Extract a value from html using BeautifulSoup

I’m trying to retrieve a value from this HTML using bs4. I’m really new to data scraping and I have tried to figure out some ways to get this value but to no avail. The closest solution I saw is this one. Extracting a value from html table using BeautifulSoup

Here is the HTML of which I am looking at:

<div class="dataItem_hld clearfix">
<div class="smalltxt">ROE</div>
<div name="tixStockRoe" class="value">121.362</div>
</div>

I’ve tried this so far:

from bs4 import BeautifulSoup as BS
import requests
url = "https://www.bursamarketplace.com/mkt/themarket/stock/SUPM"
html_content = requests.get(url).text
soup = BS(html_content, 'lxml')

val = soup.find_all('div', {'name': "tixStockRoe", 'class':"value"})
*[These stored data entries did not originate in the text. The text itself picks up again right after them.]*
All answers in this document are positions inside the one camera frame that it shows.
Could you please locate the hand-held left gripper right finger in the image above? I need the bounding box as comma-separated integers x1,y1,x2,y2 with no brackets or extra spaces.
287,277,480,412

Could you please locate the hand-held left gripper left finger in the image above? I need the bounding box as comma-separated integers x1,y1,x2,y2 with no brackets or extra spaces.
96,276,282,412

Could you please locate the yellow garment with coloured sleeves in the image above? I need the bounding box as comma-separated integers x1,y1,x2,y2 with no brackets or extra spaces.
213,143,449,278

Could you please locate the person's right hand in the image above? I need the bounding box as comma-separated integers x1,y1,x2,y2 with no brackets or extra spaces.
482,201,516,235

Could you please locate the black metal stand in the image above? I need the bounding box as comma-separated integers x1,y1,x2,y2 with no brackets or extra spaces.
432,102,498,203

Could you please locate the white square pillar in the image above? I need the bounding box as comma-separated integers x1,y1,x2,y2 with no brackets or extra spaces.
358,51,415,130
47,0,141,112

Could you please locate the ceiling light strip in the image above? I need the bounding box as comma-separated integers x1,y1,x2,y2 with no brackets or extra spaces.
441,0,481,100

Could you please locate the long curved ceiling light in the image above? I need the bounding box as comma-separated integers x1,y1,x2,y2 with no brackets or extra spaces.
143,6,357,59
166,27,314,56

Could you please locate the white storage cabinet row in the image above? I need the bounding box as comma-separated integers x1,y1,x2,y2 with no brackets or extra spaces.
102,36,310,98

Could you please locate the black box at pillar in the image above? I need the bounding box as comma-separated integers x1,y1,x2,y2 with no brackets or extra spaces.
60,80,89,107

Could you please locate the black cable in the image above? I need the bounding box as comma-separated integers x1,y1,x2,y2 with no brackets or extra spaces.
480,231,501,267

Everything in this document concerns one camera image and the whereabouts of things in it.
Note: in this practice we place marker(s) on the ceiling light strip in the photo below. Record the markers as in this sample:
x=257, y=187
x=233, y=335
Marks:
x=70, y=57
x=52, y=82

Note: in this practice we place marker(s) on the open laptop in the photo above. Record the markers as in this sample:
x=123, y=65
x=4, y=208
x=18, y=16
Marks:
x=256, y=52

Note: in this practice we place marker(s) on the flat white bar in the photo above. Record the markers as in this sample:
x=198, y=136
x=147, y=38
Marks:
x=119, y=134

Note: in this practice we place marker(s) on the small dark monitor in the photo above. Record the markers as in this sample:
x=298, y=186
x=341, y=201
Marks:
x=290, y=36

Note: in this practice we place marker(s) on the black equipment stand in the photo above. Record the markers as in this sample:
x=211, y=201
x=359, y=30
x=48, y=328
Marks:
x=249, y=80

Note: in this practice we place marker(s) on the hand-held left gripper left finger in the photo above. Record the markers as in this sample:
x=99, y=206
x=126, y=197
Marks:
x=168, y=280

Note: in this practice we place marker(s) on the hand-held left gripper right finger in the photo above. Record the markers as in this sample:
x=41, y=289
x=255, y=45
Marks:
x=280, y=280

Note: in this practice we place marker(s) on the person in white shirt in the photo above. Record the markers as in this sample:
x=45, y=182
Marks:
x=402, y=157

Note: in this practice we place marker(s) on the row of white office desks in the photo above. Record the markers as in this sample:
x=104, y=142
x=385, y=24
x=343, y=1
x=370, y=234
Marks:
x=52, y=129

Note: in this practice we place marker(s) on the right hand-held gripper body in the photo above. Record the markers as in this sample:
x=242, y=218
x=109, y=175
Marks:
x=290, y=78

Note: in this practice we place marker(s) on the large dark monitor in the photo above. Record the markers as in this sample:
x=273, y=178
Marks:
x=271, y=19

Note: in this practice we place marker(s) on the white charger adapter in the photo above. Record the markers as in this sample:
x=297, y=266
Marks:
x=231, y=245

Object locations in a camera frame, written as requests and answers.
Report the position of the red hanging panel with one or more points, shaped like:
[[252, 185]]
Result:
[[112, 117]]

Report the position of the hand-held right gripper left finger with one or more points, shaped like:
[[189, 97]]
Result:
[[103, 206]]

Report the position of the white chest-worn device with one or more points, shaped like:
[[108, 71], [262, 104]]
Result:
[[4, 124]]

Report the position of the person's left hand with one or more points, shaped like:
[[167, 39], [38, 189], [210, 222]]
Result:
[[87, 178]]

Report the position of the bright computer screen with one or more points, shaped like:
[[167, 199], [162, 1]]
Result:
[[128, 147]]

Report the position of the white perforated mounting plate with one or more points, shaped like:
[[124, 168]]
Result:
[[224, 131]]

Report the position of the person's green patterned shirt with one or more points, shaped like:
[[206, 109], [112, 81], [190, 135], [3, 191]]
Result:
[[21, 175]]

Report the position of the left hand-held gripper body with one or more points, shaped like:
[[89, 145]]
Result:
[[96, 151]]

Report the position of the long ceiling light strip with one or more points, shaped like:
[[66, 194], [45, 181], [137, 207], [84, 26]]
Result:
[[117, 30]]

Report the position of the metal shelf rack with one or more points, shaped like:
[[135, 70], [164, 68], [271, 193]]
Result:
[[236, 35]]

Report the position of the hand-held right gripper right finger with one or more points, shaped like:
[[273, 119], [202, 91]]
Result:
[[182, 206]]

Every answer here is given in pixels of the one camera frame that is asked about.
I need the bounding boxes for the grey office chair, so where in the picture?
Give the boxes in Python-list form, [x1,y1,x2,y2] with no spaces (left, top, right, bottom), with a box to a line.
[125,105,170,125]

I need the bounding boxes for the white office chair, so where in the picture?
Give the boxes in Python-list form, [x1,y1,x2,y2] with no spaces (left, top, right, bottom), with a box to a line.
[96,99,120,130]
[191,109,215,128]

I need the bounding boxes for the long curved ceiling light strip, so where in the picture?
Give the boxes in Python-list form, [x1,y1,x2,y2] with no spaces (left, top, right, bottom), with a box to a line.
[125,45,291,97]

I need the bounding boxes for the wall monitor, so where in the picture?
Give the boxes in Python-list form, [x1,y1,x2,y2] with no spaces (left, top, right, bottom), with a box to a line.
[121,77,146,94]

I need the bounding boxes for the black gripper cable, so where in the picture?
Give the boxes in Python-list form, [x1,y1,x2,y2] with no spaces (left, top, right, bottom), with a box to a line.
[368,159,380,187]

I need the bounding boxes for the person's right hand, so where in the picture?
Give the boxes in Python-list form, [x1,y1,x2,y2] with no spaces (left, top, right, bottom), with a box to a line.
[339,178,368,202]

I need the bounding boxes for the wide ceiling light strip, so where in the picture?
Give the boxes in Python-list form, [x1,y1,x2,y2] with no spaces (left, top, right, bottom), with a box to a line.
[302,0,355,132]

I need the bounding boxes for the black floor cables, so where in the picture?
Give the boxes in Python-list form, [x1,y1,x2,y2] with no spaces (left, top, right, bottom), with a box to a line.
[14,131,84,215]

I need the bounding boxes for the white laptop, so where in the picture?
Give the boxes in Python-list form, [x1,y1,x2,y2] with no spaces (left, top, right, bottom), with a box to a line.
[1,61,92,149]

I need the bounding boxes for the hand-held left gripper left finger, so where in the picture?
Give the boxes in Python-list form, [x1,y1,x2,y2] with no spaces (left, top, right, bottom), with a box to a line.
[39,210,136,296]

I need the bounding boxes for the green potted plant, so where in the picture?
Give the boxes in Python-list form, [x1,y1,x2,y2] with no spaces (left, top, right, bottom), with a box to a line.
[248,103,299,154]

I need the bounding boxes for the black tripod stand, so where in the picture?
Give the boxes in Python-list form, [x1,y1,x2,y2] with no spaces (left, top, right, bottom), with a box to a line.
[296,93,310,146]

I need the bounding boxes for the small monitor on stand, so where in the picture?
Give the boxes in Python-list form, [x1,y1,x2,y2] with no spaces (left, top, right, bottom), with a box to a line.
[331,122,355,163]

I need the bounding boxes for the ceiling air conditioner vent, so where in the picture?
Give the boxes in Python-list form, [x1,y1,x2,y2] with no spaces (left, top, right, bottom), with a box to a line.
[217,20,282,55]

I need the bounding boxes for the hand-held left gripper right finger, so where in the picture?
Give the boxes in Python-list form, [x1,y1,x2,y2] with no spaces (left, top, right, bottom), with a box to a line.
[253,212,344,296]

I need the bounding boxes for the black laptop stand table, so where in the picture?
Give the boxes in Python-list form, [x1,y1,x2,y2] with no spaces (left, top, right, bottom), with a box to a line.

Before I want to try to use strip() to get the value, my val variable is empty.

In [96]: val
Out[96]: []

I’ve been searching the posts for few hours, but I did not manage to type the correct code to get the value yet.

Also, please let me know if there are any good sources to learn about extracting data. Thanks

Update I have edited the code thanks to the response to the post. Now I encounter a problem. It seems like the number 121.362 did not appear in the variable. Any idea here?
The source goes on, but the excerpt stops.